About
Cancer is the second leading cause of death worldwide. Although cancer incidence and mortality can be effectively reduced by population screening, enhancing our understanding of risk factors is essential for optimizing risk-stratified screening and identifying individuals with heightened cancer susceptibility. Both genetic and non-genetic factors contribute to the initiation and development of cancer. A polygenic risk scores (PRS) of the cancer could help estimate the individual risk. However, PRS performance varies due to lifestyle and environmental factors, suggesting that hereditary risk can be influenced by non-heritable factors. Age-related somatic mutations, including clonal hematopoiesis of indeterminate potential (CHIP) and mosaic chromosomal alterations (mCAs), are detectable in peripheral blood and strongly associated with age. The presence of these acquired mutations predisposes otherwise healthy adults to an increased risk of several chronic aging-related conditions, including hematologic cancers and cardiovascular diseases. However, whether these acquired mutations can contribute to the risk of common cancers and modify the effect of PRS on cancer risk prediction remains unclear.

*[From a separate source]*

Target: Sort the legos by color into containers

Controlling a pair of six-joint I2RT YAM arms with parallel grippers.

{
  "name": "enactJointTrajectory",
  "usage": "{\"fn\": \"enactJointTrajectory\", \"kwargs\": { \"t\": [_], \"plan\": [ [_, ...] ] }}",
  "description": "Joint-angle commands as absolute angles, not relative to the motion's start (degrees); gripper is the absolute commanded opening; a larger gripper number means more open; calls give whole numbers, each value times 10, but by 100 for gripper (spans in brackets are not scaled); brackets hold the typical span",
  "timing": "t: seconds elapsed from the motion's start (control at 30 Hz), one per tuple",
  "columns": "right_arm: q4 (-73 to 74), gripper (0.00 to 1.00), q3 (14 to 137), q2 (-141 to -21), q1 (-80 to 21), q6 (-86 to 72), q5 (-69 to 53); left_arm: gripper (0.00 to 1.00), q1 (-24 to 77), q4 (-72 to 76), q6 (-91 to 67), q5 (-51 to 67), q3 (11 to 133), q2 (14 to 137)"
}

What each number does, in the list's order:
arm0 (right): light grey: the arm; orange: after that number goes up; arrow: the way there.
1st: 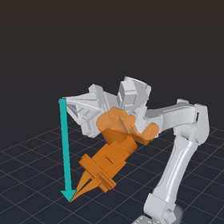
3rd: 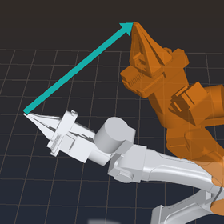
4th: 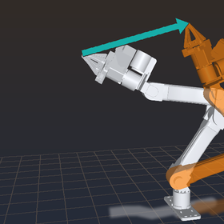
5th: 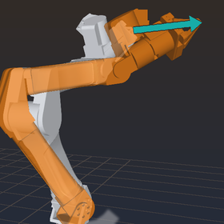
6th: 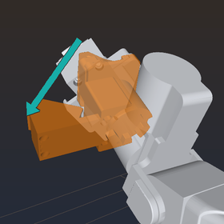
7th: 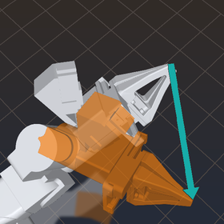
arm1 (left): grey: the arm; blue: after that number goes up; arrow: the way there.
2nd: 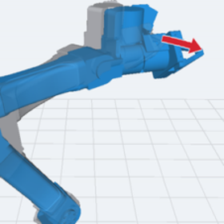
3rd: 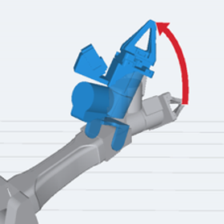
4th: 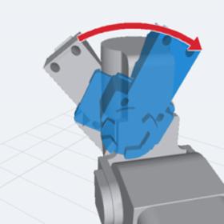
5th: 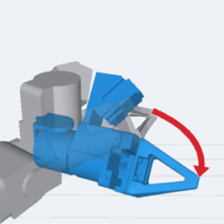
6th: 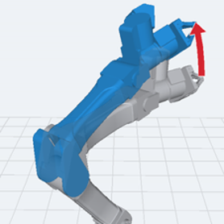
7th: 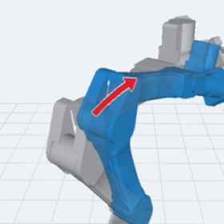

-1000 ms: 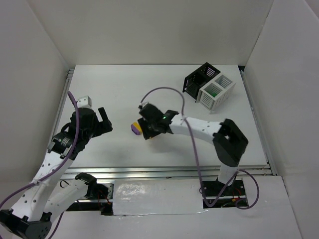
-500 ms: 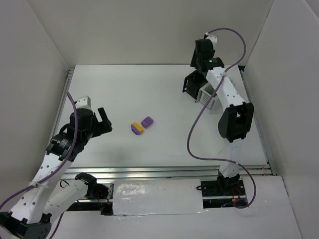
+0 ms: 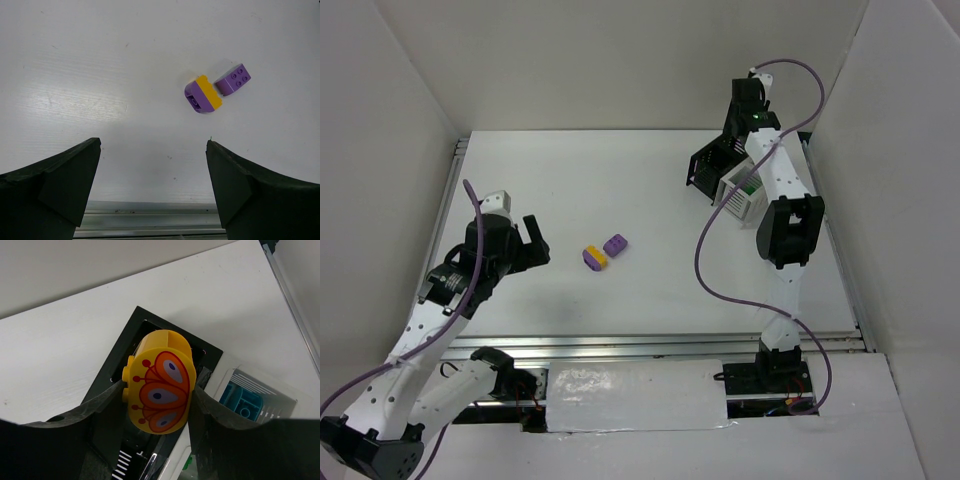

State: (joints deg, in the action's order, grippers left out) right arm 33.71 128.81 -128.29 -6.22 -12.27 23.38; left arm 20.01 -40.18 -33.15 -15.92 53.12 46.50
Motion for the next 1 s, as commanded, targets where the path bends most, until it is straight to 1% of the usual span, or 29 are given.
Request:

By analyzing the abundantly available genome and phenotype data from the UK Biobank cohort in the next three years, we aim to (1) evaluate the observational and causal association between age-related somatic mutations and common cancers; (2) investigate the interaction between genetic variants and age-related somatic mutations in relation to cancer; and (3) develop a prediction model and improve its predictive ability by integrating the polygenic risk score with age-related CHIP and mCAs. We believed that these findings will provide new insights into the age-related somatic mutations and genetic determinants and their interactions for common cancers. The improved prediction model would promote individualized risk assessment and lifestyle-based primary prevention of cancers.